Perhaps the coronavirus has made the Bake Off even more critical. It not only provides a release from our present time; it also shows that one can step into the kitchen and create works of art.  You don’t need to leave home; all that’s required is a mixer, some ingredients, a baking tray.  The world may be unnaturally quiet, but the house can be filled with the scents of butter and sugar melting together within the structure of a Madeira cake.

This year has so far has seen a few departures from the usual themes: there was a Japanese week, which was notable for competitors attempting to shoehorn Chinese flavours into notionally Japanese steamed buns.  Soda bread, a staple of lockdown, featured in the baking episode.  Chocolate got its own week, as it should. Another episode revisited the 1980s.  But this is a gentle meander down alternative pathways, not a break from previous years.  These take us to places in time and space that seem far removed or inaccessible from our confined present.

There has been a worry that the formula might be getting dated: after all, the basic premise has not changed – there are a dozen competitors, there are three challenges each episode, the Signature, Technical, and Showstopper.  But perhaps this solidity is also the programme’s virtue: in a situation where all too much has changed, this has not. 

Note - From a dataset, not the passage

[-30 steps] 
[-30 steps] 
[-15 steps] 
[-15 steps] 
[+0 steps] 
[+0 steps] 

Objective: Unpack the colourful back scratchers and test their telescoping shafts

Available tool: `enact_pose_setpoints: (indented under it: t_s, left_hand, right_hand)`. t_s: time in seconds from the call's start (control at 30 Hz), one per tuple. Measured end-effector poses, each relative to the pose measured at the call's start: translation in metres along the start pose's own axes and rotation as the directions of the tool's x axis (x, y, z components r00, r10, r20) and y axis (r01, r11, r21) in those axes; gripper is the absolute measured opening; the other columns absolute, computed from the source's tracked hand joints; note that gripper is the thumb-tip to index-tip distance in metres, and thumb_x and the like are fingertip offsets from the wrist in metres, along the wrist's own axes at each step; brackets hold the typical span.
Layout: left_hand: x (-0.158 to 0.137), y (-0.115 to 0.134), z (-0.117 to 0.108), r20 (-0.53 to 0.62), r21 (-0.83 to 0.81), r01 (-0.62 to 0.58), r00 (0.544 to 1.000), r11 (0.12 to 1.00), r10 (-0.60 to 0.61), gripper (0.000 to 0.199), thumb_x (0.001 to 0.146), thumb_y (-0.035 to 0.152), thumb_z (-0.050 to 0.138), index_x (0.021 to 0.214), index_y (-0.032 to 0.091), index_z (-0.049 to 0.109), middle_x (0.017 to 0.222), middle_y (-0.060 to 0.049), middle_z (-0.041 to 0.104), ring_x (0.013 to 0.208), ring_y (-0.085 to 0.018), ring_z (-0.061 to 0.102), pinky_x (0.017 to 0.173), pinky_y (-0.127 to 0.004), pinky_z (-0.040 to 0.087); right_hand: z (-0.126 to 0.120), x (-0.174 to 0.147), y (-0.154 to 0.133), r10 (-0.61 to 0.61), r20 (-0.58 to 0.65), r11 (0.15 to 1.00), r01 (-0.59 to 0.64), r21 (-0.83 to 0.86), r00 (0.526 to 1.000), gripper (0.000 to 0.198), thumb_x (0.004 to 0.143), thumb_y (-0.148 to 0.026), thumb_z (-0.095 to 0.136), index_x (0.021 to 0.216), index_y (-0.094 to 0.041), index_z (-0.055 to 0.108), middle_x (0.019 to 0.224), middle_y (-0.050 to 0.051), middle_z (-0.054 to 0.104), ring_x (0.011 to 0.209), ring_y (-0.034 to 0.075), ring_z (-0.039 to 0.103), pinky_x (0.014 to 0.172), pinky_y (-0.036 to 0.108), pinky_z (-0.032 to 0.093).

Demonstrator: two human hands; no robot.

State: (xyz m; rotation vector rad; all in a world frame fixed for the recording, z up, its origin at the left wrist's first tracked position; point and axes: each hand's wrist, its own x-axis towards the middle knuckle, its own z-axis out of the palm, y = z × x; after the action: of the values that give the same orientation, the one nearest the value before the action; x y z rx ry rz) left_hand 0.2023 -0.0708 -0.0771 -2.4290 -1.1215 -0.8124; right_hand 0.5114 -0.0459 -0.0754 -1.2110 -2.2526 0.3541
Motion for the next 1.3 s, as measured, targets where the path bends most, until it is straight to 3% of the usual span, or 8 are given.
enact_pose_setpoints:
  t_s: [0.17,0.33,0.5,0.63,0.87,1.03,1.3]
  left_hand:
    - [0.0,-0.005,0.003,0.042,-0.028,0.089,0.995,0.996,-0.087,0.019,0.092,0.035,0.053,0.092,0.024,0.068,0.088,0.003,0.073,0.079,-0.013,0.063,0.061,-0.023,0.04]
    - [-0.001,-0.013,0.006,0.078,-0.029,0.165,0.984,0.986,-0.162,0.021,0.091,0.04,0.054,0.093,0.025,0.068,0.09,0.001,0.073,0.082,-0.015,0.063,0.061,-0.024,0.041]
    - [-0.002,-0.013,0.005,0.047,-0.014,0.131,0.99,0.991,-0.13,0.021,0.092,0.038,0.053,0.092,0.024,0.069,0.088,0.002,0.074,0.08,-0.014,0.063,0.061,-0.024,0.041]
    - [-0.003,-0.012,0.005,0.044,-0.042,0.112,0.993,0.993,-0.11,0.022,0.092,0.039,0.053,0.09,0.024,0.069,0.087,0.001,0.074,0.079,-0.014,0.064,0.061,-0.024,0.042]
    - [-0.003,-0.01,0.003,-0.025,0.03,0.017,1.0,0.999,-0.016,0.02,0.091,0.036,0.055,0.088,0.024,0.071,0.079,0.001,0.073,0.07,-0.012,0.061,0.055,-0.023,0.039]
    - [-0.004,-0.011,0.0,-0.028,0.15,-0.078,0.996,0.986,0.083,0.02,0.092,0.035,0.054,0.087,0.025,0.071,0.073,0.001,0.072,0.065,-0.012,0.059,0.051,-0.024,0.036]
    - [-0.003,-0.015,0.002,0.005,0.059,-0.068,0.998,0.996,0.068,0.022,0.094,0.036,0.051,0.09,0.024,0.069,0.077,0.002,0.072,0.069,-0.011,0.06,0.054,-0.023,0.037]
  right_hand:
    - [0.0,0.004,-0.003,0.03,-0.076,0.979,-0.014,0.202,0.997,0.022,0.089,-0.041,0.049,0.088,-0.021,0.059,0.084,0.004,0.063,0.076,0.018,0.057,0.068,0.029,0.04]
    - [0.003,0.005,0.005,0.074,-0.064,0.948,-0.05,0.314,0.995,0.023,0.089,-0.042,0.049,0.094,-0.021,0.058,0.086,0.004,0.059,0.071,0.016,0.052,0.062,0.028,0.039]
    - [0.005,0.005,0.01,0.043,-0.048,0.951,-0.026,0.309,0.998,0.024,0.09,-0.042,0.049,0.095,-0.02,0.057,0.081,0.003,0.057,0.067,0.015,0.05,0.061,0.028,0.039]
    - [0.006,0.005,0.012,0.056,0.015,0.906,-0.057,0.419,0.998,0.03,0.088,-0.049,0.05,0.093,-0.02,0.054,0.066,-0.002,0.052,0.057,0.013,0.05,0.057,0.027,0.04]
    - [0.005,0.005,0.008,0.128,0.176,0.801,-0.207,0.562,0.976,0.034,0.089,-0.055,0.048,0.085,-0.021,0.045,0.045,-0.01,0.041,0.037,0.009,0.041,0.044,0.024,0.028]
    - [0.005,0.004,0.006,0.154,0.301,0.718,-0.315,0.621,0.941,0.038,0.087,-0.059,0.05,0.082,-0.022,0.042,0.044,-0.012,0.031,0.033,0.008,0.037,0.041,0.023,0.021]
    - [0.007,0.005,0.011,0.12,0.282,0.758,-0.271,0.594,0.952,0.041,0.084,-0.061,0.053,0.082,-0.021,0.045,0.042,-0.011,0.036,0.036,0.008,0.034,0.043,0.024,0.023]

There is one big alteration for 2020: Sandi Toksvig left the programme and was replaced by Matt Lucas.  Mr. Lucas’ addition is very welcome, starting off with his compelling and hilarious Boris Johnson impersonation. Matt Lucas looks like he’s having all the fun of a kid in a cake shop; in this sense, he is all of us, as we look at the delights being prepared in the tent.  The rapport he has with Noel Fielding is excellent; the way they feed off each other’s energy adds to the jollity.

Perhaps the greatest service Bake Off performs is this: it reminds us in a difficult time that things can be good.  The sun still shines.  Cakes still are delicious.  Homemade bread is worth having, and now there is time to prepare it.  It is possible to leave the doldrums of the real world behind and enter one where there is sugar, smiles and laughter.  It’s not just a great bake off, it’s the great escape.